Ad una certa distanza da loro, ad un tavolino libero, si era accomodata una coppia. La signora era capricciosa nella scelta dei piatti. Il signore che era con lei quasi si raggrinziva e attendeva paziente che finalmente si decidesse. La voce della signora era capricciosa e stridula,  stonata nel brusio rilassante della sala. I musicisti si stavano riposando.

-Voglio l’insalata “Fantasia”, - dichiarò finalmente la signora. - E come primo... la zuppa di tartaruga! Sì, proprio la zuppa di tartaruga! - ripetè e abbracciando la sala con uno sguardo soddisfatto, scoppiò a ridere.

 Il cameriere faceva sì con il capo e prendeva nota dell’ordinazione.

 -La zuppa di tartaruga?! - la Tartaruga non credeva alle sue orecchie. - La zuppa di tartaruga... - continuò a ripetere. Un dolore  acuto, insopportabile, trafisse il suo cuore. La sala e tutto ciò che vi era dentro ondeggio davanti ai suoi occhi.

-E mai possibile che noi, tartarughe, siamo venute in questo mondo perchè si faccia di noi una zuppa?! - diceva singhiozzando.

-Ognuno ha la sua cucina, - disse il Coccodrillo. - La prego, si calmi.

-Ma perchè non mi viene servita la zuppa di tartaruga?! - si sentiva di nuovo la voce capricciosa.

 -Lei non può capire, Coccodrillo, cosa significa per una tartaruga sentir dire “la zuppa di tartaruga”, - disse mestamente la Tartaruga afflitta.

 -Perchè pensa che non possa capirLa? - protestò il Coccodrillo. - Per consolarLa, mi permetto di attirare  la Sua attenzione sul cliente del tavolino di sinistra. Quando paga il cameriere, tira fuori i soldi da un portafoglio di pelle di coccodrillo.

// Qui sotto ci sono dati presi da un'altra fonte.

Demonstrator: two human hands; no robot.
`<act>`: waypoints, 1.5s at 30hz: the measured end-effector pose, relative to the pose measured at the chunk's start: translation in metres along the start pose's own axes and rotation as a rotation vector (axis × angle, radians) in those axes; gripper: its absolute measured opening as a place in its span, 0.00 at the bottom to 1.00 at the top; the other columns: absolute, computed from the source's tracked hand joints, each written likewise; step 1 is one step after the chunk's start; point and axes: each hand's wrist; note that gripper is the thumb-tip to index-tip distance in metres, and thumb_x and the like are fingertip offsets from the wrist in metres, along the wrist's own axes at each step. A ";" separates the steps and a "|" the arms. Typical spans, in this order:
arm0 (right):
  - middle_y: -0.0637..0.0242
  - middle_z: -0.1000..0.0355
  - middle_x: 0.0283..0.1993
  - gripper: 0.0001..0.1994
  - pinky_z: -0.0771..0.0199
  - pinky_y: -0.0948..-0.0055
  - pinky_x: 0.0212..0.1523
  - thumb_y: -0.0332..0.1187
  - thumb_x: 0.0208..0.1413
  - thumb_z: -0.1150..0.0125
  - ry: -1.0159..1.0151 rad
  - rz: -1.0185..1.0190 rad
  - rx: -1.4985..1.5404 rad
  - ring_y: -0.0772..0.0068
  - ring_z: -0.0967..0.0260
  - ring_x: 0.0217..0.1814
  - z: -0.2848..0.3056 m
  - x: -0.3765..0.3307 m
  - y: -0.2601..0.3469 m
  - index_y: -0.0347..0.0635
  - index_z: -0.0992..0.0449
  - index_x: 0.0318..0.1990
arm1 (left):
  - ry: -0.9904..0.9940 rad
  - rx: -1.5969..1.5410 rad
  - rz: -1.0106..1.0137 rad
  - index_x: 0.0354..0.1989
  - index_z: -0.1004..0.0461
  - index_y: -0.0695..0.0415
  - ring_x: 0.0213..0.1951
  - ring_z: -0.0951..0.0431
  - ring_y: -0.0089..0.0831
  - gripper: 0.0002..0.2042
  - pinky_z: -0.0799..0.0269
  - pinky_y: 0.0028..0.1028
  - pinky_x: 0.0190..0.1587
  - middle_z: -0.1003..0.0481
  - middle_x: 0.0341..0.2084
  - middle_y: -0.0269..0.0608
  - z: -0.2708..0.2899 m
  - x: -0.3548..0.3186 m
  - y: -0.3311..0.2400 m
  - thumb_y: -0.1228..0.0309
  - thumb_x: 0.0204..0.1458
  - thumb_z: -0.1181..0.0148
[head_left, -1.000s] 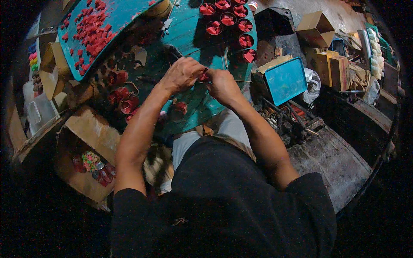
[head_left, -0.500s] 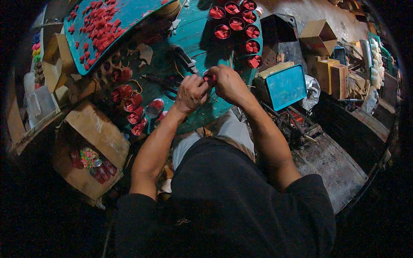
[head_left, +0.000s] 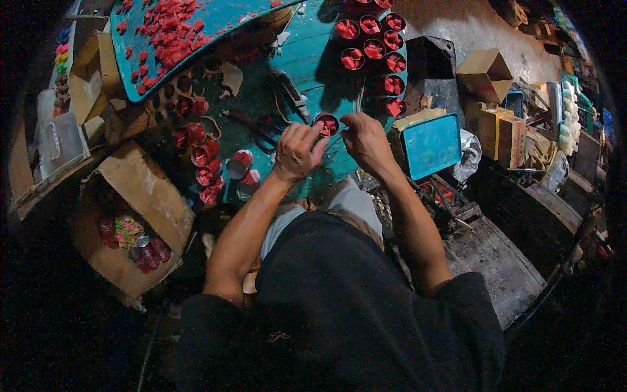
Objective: The person assembles small red firecrackers by hand. They pick up red paper pieces, fold them, insert a fuse, and place the finished units into small metal cups on a green workbench.
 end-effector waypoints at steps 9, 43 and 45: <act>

-Pelle di coccodrillo?! - ripetè come un lamento la Tartaruga.

-Sì, cara Tartaruga. E’ l’uomo che ha inventato tutto questo. Ma nemmeno lui è riuscito a salvarsi. Sono poche, ma esistono tribù di uomini che mangiano i loro confratelli.

-Com’è crudele questo mondo! - esclamò la Tartaruga.

-Ma è anche bello! - aggiuse sorridendo il Coccodrillo.

 Camminavano lungo il mare. Le onde ballavano al ritmo della musica che proveniva dal ristorante.

La Tartaruga pensava a questa giornata che era inziata per lei come una favola e che terminava ora lasciandole tanta amarezza nel cuore.

Il Coccodrillo intanto le diceva con voce calda e suadente:

-Si dia ai sogni, cara Tartaruga! Sogni tanto quanto il Suo cuore desidera. E non si affretti a realizzare i Suoi sogni. Vale forse la pena bruciare di desiderio perchè il sogno si realizzi, per poi bruciare di delusione che questo desiderio si sia avverato?!

Ha ragione il saggio Coccodrillo?

Se qualcuno soffre perchè il suo sogno non si realizza, si ricordi la storia della nostra Tartaruga che desiderava tanto di poter andare al ristorante “Fame da lupo” dove si possono ordinare i piatti più raffinati e squisiti compresa ... la zuppa di tartaruga!

Ognuno di noi aspira a qualcosa, ma può trovare sulla sua strada la propria “zuppa di tartaruga”.

Se i nostri desideri fossero non solo per il bene nostro, ma soprattutto per il bene altrui, per il bene del nostro prossimo!..

Ma chi può dirmi in quale parte del mondo la felicità degli uni non reca mai sofferenze ad altri?